Identifying and Developing Balance
Using concepts from the Wheel of Life to bring awareness and set goals
How do you define “life balance”?
What categories do you think of that are important to you?
There’s a common coaching practice derived from the Wheel of Life (first made in 1960 by Paul J Meyer) that helps you perform an assessment of the balance in your current life. Here’s a quick example visual, which I’ll then follow up with background.
This is but an example of different categories that you can assess. The general idea is that when important areas of your life are out of balance, it prevents you from pursuing happiness.
My coach introduced me to this concept in early 2023 as a framework to set goals.
The goal setting exercise is to take 8-10 categories and put 3 goals for each category.
The above sample categories could be a way you approach this exercise, although I’d say the minimum to happiness is having goals in 5 core categories - 4 of them are the same ones that Arthur Brooks outlined in his 2023 book “Build the Life You Want”. Those 4 categories are:
Family
Friends
Work
Faith/Spirituality
The 5th category I’d say is a minimum requirement is Health.
What types of goals do you set?
Name your balance gaps.
As you explore Family goals, think about how much time you spend with close and extended family members. Are there things you can commit to doing to increase the meaningfulness of your relationships with family?
As you explore Friendship goals, keep in mind that goals might be toward any of the typical three types of friendship (1) friendships of utility, (2) friendships of pleasure, and (3) friendships of virtue.
As you explore Work goals, think about skills to be developed that may help you progress toward your bigger career goals.
As you explore Faith/Spirituality goals, you may know where you have gaps although I recently listened to a great podcast with Trevor Noah and Rainn Wilson where they explored spirituality in a really engaging way.
For your Health goals consider these to be many of the topics I try to cover here on the Toward Wellth substack - Diet, Sleep, Exercise, Meditation (which I also mentally merge into the spirituality focus).

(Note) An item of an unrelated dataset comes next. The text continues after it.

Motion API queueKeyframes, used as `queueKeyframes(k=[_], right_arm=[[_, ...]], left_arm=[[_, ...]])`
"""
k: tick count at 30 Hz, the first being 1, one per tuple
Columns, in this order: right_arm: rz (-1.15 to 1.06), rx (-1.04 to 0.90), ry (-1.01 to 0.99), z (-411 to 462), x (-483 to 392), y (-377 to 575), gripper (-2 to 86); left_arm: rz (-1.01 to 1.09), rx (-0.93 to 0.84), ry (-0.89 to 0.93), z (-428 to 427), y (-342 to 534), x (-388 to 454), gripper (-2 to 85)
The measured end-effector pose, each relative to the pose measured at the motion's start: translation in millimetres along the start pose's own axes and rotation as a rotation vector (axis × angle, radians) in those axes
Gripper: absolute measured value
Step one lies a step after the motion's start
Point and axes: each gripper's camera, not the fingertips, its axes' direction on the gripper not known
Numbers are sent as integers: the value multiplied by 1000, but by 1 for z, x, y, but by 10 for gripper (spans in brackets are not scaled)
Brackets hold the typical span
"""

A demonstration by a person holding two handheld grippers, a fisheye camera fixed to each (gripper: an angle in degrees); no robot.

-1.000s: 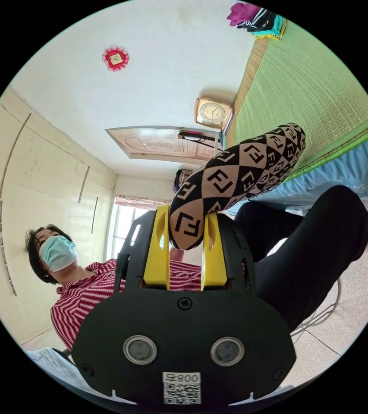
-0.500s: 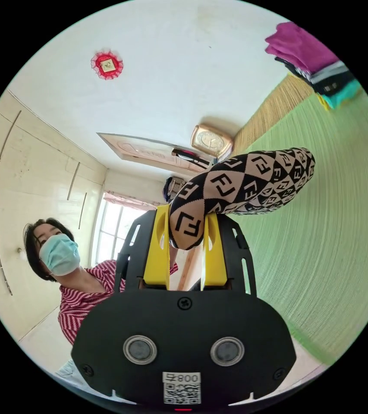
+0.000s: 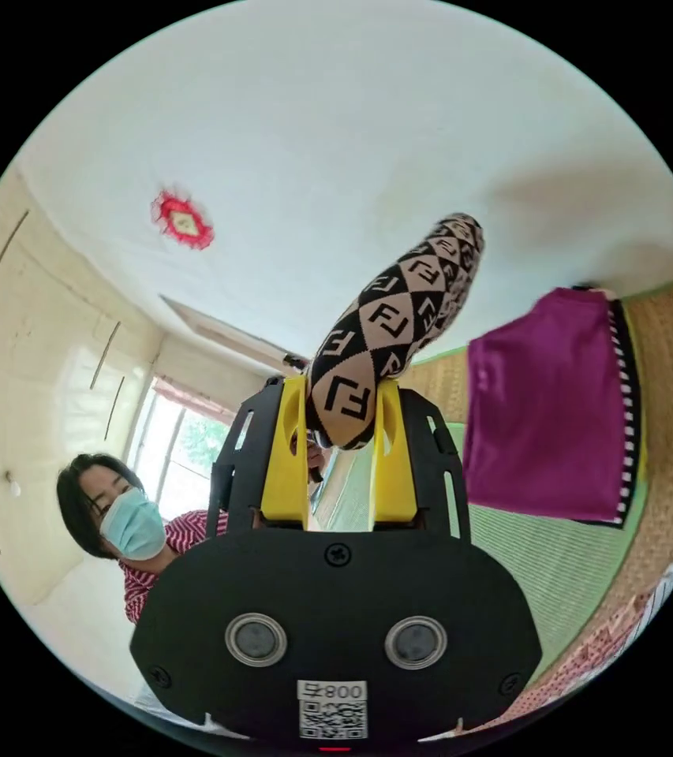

You may split categories, you may add categories. Some examples are:
Physical Environment - what things you might adjust in the physical environment around you - everything from landscaping through rearranging furniture, renovating a room, etc. I moved around my office the last two years and it helped me to feel increasingly more settled while working.
Finances - This one likely should be part of your core goals, unless you’ve just got this one already on lockdown. If not, maybe “reduce revolving debt by 25%” could be a goal.
Romance - what things might you do to improve your romantic life?
A Special Project - for me, Toward Wellth was my special project… and I set up goals to (1) get a final draft of a business plan, (2) evaluate partners, and (3) submit at least one grant proposal.
Travel - Most people enjoy travel. It’s also a way to experience different cultures in an immersive way. Having goals like “take one trip with my bestie”, “try a different cruise line”, or “plan my own itinerary to visit Vancouver” are examples.
Community - The ways you interact with the world around where you live, where the people are not [yet] part of your friend circle. Find a way to volunteer, find a way to participate in community events, explore your local community.
These are but a few ways to think about the different categories of life activity - and in reflecting to make your goals, you also are able to thoughtfully assess where, perhaps, you are not balanced in your life. Perhaps you are stuck in a cycle of dedicating all your development to work goals - or spending all of your time taking care of a loved one - without having a balance of your own health - or nurturing your friendships.
I do this activity on a large whiteboard, making a 3x3 cube of 9 categories, with 3 goals under each. I then think about them, then ultimately put them into a PowerPoint slide (that’s easy to print)… and I have mine printed out to where I can see it every day. I also keep an abridged version of it in front of my daily planner (for when I do my 10 minutes of planning) to remind me that maybe I need to prioritize something that is out of balance.
Good luck with the Wheel of Life - and setting goals!